Directions for this task
An exact, complete copy of the data is all that is needed.

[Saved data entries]
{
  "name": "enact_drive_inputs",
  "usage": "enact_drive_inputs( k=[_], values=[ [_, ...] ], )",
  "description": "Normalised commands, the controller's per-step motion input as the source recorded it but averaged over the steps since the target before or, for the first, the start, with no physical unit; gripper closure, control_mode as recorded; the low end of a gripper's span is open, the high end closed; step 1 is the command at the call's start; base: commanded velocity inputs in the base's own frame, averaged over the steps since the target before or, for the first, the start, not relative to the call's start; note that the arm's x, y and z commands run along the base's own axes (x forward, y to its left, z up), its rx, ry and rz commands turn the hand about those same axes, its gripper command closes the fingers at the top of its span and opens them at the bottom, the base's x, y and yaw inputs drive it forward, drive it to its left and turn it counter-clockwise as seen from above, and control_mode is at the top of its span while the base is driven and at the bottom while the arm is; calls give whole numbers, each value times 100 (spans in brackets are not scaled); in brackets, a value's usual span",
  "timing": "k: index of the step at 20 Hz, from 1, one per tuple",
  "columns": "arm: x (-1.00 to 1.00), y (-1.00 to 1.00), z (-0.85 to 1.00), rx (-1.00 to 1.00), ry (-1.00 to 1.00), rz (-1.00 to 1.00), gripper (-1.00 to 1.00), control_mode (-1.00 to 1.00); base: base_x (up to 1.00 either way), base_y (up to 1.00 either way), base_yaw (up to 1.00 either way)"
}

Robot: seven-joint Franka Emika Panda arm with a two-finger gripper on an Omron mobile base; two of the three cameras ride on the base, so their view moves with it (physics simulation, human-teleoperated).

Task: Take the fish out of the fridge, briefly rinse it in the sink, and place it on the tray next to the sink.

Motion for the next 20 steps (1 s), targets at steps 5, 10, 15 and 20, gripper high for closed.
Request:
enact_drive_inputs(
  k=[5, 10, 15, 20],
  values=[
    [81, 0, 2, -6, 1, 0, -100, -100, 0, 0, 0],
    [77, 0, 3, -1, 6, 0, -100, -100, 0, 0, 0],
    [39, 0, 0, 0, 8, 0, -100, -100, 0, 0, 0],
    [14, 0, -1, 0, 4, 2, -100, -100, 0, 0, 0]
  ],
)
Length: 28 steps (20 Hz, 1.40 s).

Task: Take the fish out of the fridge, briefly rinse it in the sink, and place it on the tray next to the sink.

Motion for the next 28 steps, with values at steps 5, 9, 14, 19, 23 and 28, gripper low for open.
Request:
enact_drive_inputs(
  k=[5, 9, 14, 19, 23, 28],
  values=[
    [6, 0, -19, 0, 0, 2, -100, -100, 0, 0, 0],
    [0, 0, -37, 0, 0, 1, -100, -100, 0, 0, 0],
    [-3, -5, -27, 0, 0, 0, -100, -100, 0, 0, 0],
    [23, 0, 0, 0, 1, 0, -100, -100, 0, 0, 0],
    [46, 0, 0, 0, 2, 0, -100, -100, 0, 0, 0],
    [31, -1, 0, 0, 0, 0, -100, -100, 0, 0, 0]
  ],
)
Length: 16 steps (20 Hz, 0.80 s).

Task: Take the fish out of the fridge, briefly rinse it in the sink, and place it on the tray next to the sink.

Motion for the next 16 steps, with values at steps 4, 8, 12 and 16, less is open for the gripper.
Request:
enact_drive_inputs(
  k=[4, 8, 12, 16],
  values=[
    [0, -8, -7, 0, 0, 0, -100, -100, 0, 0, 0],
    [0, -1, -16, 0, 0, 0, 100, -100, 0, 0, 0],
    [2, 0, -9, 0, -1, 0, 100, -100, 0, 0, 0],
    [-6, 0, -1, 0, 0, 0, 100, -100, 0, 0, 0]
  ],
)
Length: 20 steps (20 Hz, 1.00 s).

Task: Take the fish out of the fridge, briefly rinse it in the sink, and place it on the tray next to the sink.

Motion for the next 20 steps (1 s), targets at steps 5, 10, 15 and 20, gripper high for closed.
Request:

Final answer
{
  "name": "enact_drive_inputs",
  "usage": "enact_drive_inputs( k=[_], values=[ [_, ...] ], )",
  "description": "Normalised commands, the controller's per-step motion input as the source recorded it but averaged over the steps since the target before or, for the first, the start, with no physical unit; gripper closure, control_mode as recorded; the low end of a gripper's span is open, the high end closed; step 1 is the command at the call's start; base: commanded velocity inputs in the base's own frame, averaged over the steps since the target before or, for the first, the start, not relative to the call's start; note that the arm's x, y and z commands run along the base's own axes (x forward, y to its left, z up), its rx, ry and rz commands turn the hand about those same axes, its gripper command closes the fingers at the top of its span and opens them at the bottom, the base's x, y and yaw inputs drive it forward, drive it to its left and turn it counter-clockwise as seen from above, and control_mode is at the top of its span while the base is driven and at the bottom while the arm is; calls give whole numbers, each value times 100 (spans in brackets are not scaled); in brackets, a value's usual span",
  "timing": "k: index of the step at 20 Hz, from 1, one per tuple",
  "columns": "arm: x (-1.00 to 1.00), y (-1.00 to 1.00), z (-0.85 to 1.00), rx (-1.00 to 1.00), ry (-1.00 to 1.00), rz (-1.00 to 1.00), gripper (-1.00 to 1.00), control_mode (-1.00 to 1.00); base: base_x (up to 1.00 either way), base_y (up to 1.00 either way), base_yaw (up to 1.00 either way)"
}

Robot: seven-joint Franka Emika Panda arm with a two-finger gripper on an Omron mobile base; two of the three cameras ride on the base, so their view moves with it (physics simulation, human-teleoperated).

Task: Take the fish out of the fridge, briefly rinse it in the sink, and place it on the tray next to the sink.

Motion for the next 20 steps (1 s), targets at steps 5, 10, 15 and 20, gripper high for closed.
Request:
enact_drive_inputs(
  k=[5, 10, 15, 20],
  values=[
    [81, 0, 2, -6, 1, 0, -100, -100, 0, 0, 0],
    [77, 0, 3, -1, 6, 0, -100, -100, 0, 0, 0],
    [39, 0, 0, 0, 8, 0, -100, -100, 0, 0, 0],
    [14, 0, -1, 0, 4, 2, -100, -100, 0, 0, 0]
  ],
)
Length: 28 steps (20 Hz, 1.40 s).

Task: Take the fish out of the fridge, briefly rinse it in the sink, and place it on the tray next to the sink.

Motion for the next 28 steps, with values at steps 5, 9, 14, 19, 23 and 28, gripper low for open.
Request:
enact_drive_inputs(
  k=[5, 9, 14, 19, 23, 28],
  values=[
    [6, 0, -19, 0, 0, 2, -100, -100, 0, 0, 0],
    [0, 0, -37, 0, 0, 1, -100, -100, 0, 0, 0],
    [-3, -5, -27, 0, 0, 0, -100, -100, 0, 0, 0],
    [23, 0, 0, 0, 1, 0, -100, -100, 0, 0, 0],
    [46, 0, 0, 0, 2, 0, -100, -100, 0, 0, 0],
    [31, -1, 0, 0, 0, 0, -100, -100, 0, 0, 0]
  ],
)
Length: 16 steps (20 Hz, 0.80 s).

Task: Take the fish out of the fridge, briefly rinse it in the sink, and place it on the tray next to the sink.

Motion for the next 16 steps, with values at steps 4, 8, 12 and 16, less is open for the gripper.
Request:
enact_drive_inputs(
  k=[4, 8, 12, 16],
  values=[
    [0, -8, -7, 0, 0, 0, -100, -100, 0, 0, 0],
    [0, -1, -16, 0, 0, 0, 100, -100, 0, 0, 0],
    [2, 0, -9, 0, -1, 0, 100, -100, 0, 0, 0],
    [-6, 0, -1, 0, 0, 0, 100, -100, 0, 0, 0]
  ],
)
Length: 20 steps (20 Hz, 1.00 s).

Task: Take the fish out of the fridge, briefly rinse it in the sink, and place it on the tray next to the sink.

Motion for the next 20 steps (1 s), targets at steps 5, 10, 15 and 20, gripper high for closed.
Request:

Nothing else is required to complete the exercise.